Такова была весна, а лето принесло мне тоже только огорчения и разочарования. 4 июля была премьера «Декабристов» в Мариинском театре, прошла блестяще, артист Алексеев создал благородный, романтичный, незабываемый образ Рылеева. Юрий был очень доволен, его вызывали без конца. 8-го мы с Соней уехали в Москву. Сестре было уже лучше, она стала быстро поправляться, но, увы, я ее больше не узнавала, ее словно подменили. Это было мне очень, очень больно. Я так боялась за ее жизнь, ехала с таким беспокойством и встретила полную холодность и равнодушие. Это уже старческий маразм. Сонечку Вася отвез на дачу, которую взял для Любочки. Она жила на Шереметьевской[585] с бабушкой, Васиной тещей. Но та, как женщина простая, деревенская, считала, что Соня должна стать нянькой при Любочке и девочкой на побегушках. Мало того, она Соню почти не кормила, оставляя все вкусное для Любы, хотя я все время возила им продукты и снабжала деньгами. Выяснилось это в один прекрасный день, когда я приехала навестить их. Я Соню увезла. Всего она там пробыла 3 недели. Соседи по даче были глубоко возмущены отношением к Соне и уже давно перестали разговаривать с Евдокией Михайловной. Дочери она, по-видимому, боялась и при ней становилась неузнаваема.

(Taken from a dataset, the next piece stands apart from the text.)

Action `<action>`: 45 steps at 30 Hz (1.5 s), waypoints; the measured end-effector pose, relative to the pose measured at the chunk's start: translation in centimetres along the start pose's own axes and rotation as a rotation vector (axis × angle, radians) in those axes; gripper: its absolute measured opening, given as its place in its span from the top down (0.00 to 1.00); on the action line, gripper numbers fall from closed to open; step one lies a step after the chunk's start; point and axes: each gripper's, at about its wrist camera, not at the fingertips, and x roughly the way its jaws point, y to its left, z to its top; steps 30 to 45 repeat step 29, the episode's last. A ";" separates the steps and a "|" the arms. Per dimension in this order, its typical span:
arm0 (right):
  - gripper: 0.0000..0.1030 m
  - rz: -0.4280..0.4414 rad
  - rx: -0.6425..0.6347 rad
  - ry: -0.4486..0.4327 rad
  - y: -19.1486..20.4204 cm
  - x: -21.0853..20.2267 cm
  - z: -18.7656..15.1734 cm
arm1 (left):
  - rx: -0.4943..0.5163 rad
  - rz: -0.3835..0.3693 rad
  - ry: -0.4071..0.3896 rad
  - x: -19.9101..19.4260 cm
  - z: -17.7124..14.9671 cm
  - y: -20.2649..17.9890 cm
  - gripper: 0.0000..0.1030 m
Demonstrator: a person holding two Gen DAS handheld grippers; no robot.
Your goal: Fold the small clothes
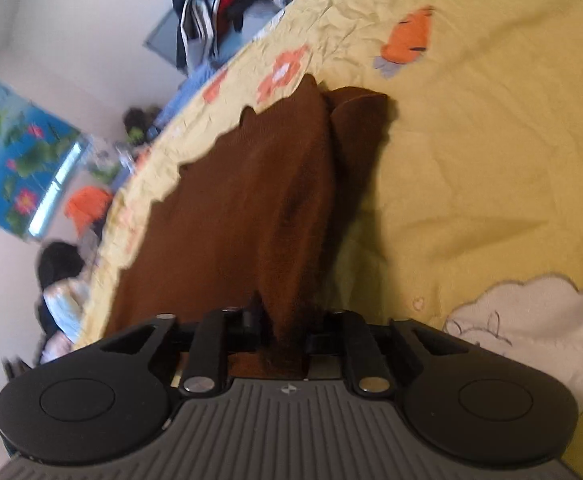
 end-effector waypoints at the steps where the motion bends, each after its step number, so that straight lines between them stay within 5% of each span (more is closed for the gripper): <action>1: 0.50 0.003 0.034 -0.011 0.0 -0.5 0.1 | 0.031 0.008 -0.019 -0.8 0.1 -0.4 0.73; 2: 0.40 -0.008 0.034 -0.043 0.2 -1.4 0.3 | 0.056 0.016 -0.050 -1.7 0.4 -0.8 0.55; 3: 0.22 -0.027 0.009 -0.096 0.8 -2.1 0.9 | 0.076 0.020 -0.089 -2.4 0.6 -1.0 0.25; 5: 0.18 -0.065 -0.064 -0.177 2.2 -2.6 2.5 | 0.121 0.048 -0.193 -3.3 1.2 -1.4 0.01; 7: 0.19 -0.091 -0.108 -0.196 3.4 -1.5 4.9 | 0.162 0.088 -0.237 -2.8 2.0 -2.0 0.01; 11: 0.21 -0.077 -0.168 -0.166 4.4 2.6 9.9 | 0.190 0.121 -0.176 0.6 3.2 -2.8 0.06; 13: 0.26 -0.101 -0.187 -0.134 4.4 5.5 12.2 | 0.236 0.161 -0.139 2.3 3.0 -3.4 0.37; 14: 0.27 -0.126 -0.196 -0.122 4.0 6.2 12.6 | 0.262 0.183 -0.105 3.2 2.9 -3.7 0.67; 17: 0.41 -0.236 -0.239 -0.042 3.0 9.3 13.5 | 0.256 0.197 -0.107 3.6 2.2 -3.4 0.75; 18: 0.62 -0.287 -0.273 -0.044 3.0 10.3 13.4 | 0.255 0.200 -0.119 3.3 2.1 -3.4 0.80; 19: 0.84 -0.312 -0.326 -0.047 3.5 11.2 13.5 | 0.246 0.198 -0.131 2.7 1.8 -3.4 0.82; 22: 0.84 -0.210 -0.343 -0.072 5.7 12.5 14.1 | 0.283 0.212 -0.149 2.1 0.4 -3.0 0.83; 27: 0.82 -0.263 -0.319 -0.085 4.5 15.3 14.7 | 0.381 0.213 -0.214 0.3 0.2 -4.8 0.80; 29: 0.66 -0.222 -0.249 -0.093 4.3 14.8 14.6 | 0.397 0.166 -0.255 -1.3 1.1 -5.5 0.67; 45: 0.66 -0.222 -0.249 -0.093 4.3 14.8 14.6 | 0.397 0.166 -0.255 -1.3 1.1 -5.5 0.67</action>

Это было вторым разочарованием. Я поняла, что у детей, Сони и Пети, нет другого пристанища, кроме матери, и какая там ни есть Наташа, при всем ее эгоизме она детей любит по-своему. А у отца им места нет. Это очень тяжело и больно. Я рассказала Наде все подробности: «Самое главное, чтобы ребенок не почувствовал себя никому не нужным», – сказала она.
Лида (Мапа) Радлова пригласила Соню к себе на Николину гору[586], где она и пробыла 10 дней.
Я поехала за ней вместе с Мапой в дождливый день. Дождь лил как из ведра. Днем прояснело, выглянуло солнце, и мы пошли погулять. Вышли к Москве-реке, которая здесь, под Николиной горой, делает излучину. Я громко ахнула от восторга. Просто остолбенела: после дождя в воздухе стояла голубоватая дымка испарений. Вода в реке была темно-фиолетовая, цвета сливы, среди ярко-зеленых берегов. Такой красоты оттенков я еще никогда не видала. Это было отражение синей за туманом Николиной горы.
Я долго любовалась, не могла оторваться от этого небывалого сочетания красок, богатства глубины густого фиолетового цвета. Пожалуй, это самое сильное впечатление за все лето.
Приехали мы в Москву 9-го, и чуть ли не на другой же день радио оповестило об измене Берия и его аресте. Никто не решался произнести его фамилию, говорить об этом. Боялись. Иносказательно называли Берлиозом. Надя рассказывала, что у них в столовой завода служащие сидели, читая газеты, но никто не промолвил ни слова об этой неожиданно разорвавшейся бомбе.